図9. frxETH APY \& TVL (出典:Defillama)
3.2.4 StakeWise
StakeWiseが提供する流動性ステーキングサービスはLidoに似ていますが、異なる点は、StakeWiseの新しいアップグレードV3バージョンが中央集権的バリデーターのリスクに対応するためのものであり、このバージョンはまだオンラインではありません。StakeWiseのステーキングには2つのメカニズムがあります:PoolとSolo。Poolメカニズムは、すべてのETH保有者が参加できるステーキングプールを提供し、Soloメカニズムは32ETHを持つ各ユーザーに非管理型のステーキングサービスを提供します。
退出メカニズムに関して、Poolメカニズムのユーザーは上海アップグレード後にsETH2とrETH2をプロトコル内で焼却し、1:1の比率でETHを引き出すことができます。上海アップグレード前には二次市場でsETH2とrETH2という2つのステーキング派生トークンを取引することが可能です。Soloユーザーは上海アップグレード前に自発的に退出することができ、残高にはアクセスできず、再度ステーキングに戻ることはできません。上海アップグレード後に自発的に退出する場合、費用は完全に退出するまで累積され、約数日かかります。
四:結論と考察
上海アップグレードがLSDプロトコルに与える影響は主に3つの側面があります:
(1)価格、ETH、各種LSDプロトコルトークン、プロトコル派生品トークンの価格;
(2)引き出し設計が各LSDプロトコルの技術を試し、ユーザーが再びレイアウトを行う;
(3)イーサリアムのステーキングまたはLSDプロトコルから派生したより多くのDeFiプロトコル。

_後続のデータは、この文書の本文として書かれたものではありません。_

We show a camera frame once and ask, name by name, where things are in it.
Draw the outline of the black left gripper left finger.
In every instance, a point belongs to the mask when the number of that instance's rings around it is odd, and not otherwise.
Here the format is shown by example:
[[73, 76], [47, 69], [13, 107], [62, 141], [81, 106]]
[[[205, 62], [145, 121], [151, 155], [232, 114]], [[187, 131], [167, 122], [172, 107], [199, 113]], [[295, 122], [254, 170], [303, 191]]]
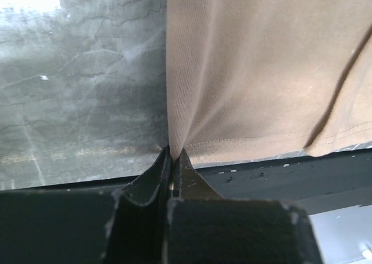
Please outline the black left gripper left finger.
[[169, 149], [125, 186], [1, 192], [2, 263], [157, 263]]

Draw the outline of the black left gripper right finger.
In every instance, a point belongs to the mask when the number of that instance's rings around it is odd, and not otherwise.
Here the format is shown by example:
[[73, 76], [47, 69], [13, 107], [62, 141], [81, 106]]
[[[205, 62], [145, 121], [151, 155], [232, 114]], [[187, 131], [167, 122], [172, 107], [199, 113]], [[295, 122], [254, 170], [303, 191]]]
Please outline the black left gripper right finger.
[[304, 209], [291, 201], [226, 199], [176, 160], [167, 203], [168, 263], [320, 263]]

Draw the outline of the beige t shirt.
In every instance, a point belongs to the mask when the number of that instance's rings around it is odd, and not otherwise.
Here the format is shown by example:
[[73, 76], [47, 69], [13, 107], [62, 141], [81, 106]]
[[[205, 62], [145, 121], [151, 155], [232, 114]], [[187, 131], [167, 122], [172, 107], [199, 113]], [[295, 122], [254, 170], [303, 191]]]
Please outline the beige t shirt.
[[371, 0], [167, 0], [170, 153], [195, 164], [371, 141]]

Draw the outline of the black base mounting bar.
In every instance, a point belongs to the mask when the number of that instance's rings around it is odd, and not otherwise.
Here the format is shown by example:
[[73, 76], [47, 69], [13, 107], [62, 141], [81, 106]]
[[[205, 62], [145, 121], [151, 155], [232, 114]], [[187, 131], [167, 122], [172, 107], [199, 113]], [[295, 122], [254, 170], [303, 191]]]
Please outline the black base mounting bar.
[[226, 198], [296, 201], [309, 214], [371, 205], [371, 150], [199, 168]]

ユーザーが再びステーキングプロトコルを選択できるようになると、新たなイーサリアムのステーキングが再び再編成されます。また、新しいLSDプロトコルやステーキングに基づくメカニズムが導入されるでしょう。例えば、DVT技術に基づくアプリケーションやEigenLayerの再ステーキングの概念など、これらはより良い利回りをもたらす可能性があります。大多数のETHステーキング者にとって、上海アップグレード後、彼らは最初に決定したステーキング方法や対象を変更でき、イーサリアムのステーキング市場シェアが再分配されることになります。

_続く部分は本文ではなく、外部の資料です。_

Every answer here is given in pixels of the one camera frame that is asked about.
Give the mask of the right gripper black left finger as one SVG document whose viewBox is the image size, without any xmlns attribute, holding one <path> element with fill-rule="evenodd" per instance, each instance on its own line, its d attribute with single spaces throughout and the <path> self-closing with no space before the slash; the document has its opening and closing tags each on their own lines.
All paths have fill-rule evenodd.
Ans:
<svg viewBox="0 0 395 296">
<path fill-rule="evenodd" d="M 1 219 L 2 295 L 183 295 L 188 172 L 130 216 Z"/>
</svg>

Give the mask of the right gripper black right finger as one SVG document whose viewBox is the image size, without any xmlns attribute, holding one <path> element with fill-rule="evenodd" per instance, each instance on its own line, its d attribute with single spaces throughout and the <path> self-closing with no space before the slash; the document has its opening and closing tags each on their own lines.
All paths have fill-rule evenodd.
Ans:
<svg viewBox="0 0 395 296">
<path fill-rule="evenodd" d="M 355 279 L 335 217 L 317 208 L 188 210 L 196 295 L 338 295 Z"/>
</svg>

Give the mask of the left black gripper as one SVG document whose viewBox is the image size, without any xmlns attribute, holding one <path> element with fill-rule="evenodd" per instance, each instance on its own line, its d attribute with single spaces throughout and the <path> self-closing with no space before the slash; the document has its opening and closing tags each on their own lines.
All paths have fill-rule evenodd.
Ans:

引き出し設計の流動性、ステーキング報酬、無許可、安全性において、ユーザーはより多くの流動性ステーキングプロトコルを考慮するでしょう。Lidoを除いて、Rocket Poolは最も急速に成長しているLSDプロトコルであり、上海アップグレード後に設立されたminipoolsの数やその価格動向に注目する必要があります。特に、Atlasアップグレードにおいて、引き出し設計、報酬システム、スケーラビリティに関する要素が含まれています。

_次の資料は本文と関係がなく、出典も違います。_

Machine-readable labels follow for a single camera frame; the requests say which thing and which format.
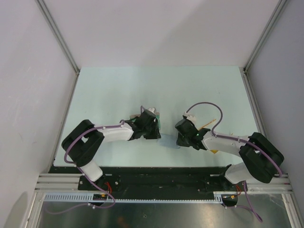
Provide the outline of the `light blue cleaning cloth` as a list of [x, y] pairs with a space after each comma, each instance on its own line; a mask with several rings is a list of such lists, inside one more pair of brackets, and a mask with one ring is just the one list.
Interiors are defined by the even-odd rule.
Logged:
[[177, 136], [175, 135], [161, 134], [161, 138], [157, 140], [157, 143], [166, 148], [180, 148], [180, 146], [177, 144]]

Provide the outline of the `yellow sunglasses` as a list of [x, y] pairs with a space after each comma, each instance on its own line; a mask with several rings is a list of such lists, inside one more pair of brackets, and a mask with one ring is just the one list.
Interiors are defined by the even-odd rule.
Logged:
[[[209, 128], [211, 129], [212, 126], [214, 125], [214, 122], [216, 121], [216, 119], [213, 119], [212, 121], [208, 122], [207, 124], [203, 125], [200, 127], [200, 130], [203, 128]], [[218, 152], [218, 150], [210, 150], [212, 153], [216, 154]]]

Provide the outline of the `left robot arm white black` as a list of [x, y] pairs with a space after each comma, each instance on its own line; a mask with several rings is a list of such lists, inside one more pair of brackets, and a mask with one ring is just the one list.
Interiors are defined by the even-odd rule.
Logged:
[[75, 165], [88, 179], [95, 190], [105, 184], [103, 171], [94, 161], [102, 143], [132, 141], [143, 137], [146, 140], [161, 138], [155, 108], [141, 107], [141, 113], [129, 120], [121, 120], [118, 125], [96, 127], [88, 119], [83, 120], [63, 141], [64, 161]]

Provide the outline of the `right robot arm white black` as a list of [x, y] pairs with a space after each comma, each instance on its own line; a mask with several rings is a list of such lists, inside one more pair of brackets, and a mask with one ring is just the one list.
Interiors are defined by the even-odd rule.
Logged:
[[231, 190], [237, 183], [251, 178], [270, 183], [276, 175], [283, 175], [280, 165], [284, 156], [260, 133], [239, 137], [221, 135], [207, 128], [198, 130], [185, 118], [175, 124], [175, 128], [178, 131], [177, 144], [181, 147], [226, 152], [242, 159], [239, 164], [228, 165], [221, 174], [219, 185], [223, 190]]

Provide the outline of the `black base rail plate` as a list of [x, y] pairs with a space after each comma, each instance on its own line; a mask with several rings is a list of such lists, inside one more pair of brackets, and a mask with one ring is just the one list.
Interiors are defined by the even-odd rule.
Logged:
[[101, 179], [91, 184], [80, 177], [78, 190], [104, 189], [116, 199], [207, 200], [215, 191], [239, 194], [243, 182], [222, 179], [225, 167], [103, 167]]

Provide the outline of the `right aluminium side rail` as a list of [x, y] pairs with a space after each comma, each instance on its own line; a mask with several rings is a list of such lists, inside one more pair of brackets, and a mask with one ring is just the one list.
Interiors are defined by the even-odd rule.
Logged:
[[250, 103], [252, 114], [254, 116], [257, 131], [259, 133], [261, 133], [262, 135], [264, 135], [265, 137], [267, 137], [266, 130], [265, 130], [264, 123], [263, 123], [263, 119], [262, 119], [262, 116], [261, 116], [261, 112], [260, 112], [260, 109], [259, 109], [259, 106], [258, 106], [258, 103], [257, 103], [255, 93], [253, 91], [253, 87], [250, 83], [249, 77], [248, 77], [246, 71], [242, 67], [239, 68], [239, 71], [240, 71], [241, 78], [243, 80], [243, 84], [244, 84], [244, 87], [245, 87], [245, 90], [246, 90], [246, 93], [247, 93], [247, 97], [248, 97], [248, 100], [249, 100], [249, 103]]

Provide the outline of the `aluminium frame crossbar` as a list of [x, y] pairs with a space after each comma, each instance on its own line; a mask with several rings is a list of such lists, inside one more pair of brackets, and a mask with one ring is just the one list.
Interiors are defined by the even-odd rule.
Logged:
[[[80, 174], [40, 174], [36, 183], [37, 190], [77, 190]], [[268, 184], [255, 179], [247, 180], [250, 193], [258, 194], [291, 194], [293, 188], [287, 175], [273, 178]]]

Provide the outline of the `right aluminium frame post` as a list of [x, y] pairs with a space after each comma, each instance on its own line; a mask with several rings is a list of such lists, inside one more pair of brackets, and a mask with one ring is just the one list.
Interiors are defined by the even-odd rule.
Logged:
[[269, 38], [271, 32], [275, 28], [275, 25], [278, 23], [280, 17], [282, 16], [285, 8], [287, 7], [289, 0], [279, 0], [273, 13], [271, 14], [270, 19], [268, 20], [265, 28], [262, 31], [252, 53], [250, 54], [246, 64], [243, 67], [243, 70], [247, 72], [252, 64], [254, 63], [255, 59], [257, 58], [258, 54], [260, 53], [262, 47], [265, 45], [267, 39]]

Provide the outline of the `aluminium frame post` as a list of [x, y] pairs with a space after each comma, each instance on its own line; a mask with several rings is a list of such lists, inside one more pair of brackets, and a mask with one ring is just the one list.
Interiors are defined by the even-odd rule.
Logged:
[[72, 56], [72, 53], [70, 49], [68, 48], [68, 45], [60, 32], [60, 29], [55, 22], [47, 4], [44, 0], [35, 0], [39, 10], [41, 11], [46, 23], [48, 24], [51, 32], [53, 33], [57, 43], [59, 44], [63, 54], [65, 55], [67, 61], [69, 62], [70, 66], [72, 67], [74, 73], [78, 76], [80, 72], [80, 68], [78, 67], [75, 59]]
[[268, 20], [265, 28], [262, 31], [252, 53], [250, 54], [246, 64], [243, 67], [243, 70], [247, 72], [252, 64], [254, 63], [255, 59], [257, 58], [258, 54], [260, 53], [262, 47], [265, 45], [267, 39], [269, 38], [271, 32], [275, 28], [275, 25], [278, 23], [280, 17], [282, 16], [285, 8], [287, 7], [289, 0], [279, 0], [273, 13], [271, 14], [270, 19]]

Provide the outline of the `left aluminium frame post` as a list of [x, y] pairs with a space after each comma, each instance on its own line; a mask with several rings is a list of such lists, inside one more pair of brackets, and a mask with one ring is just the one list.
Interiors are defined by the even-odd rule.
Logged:
[[72, 53], [70, 49], [68, 48], [68, 45], [60, 32], [60, 29], [55, 22], [47, 4], [44, 0], [35, 0], [39, 10], [41, 11], [46, 23], [48, 24], [51, 32], [53, 33], [57, 43], [59, 44], [63, 54], [65, 55], [67, 61], [69, 62], [70, 66], [72, 67], [74, 73], [78, 76], [80, 72], [80, 68], [78, 67], [75, 59], [72, 56]]

現在、LSDに基づくインデックストークンが登場しています。例えば、GitcoinとIndex Coopが協力して新しいイーサリアムステーキングインデックストークンgtcETHを発表しました。目的は、ユーザーにさまざまな流動性ステーキングサービスから混合利回りを得る場所を提供することです。同時に、さまざまなLSDを促進し、イーサリアムをさらに分散させるのに役立ちます。これに加えて、さらに多くのDeFiアプリケーションが誕生するでしょう:
(1)LSTを利用して新しい派生品を発行する;
(2)ETHの利回りを担保とした先物商品;
(3)ステーキングETHに基づくステーブルコインプロジェクト。イーサリアムのステーキング解除は、貸出プロトコルに増分をもたらす可能性があり、多くの文献が再ステーキングによる高利回りの可能性を分析しています。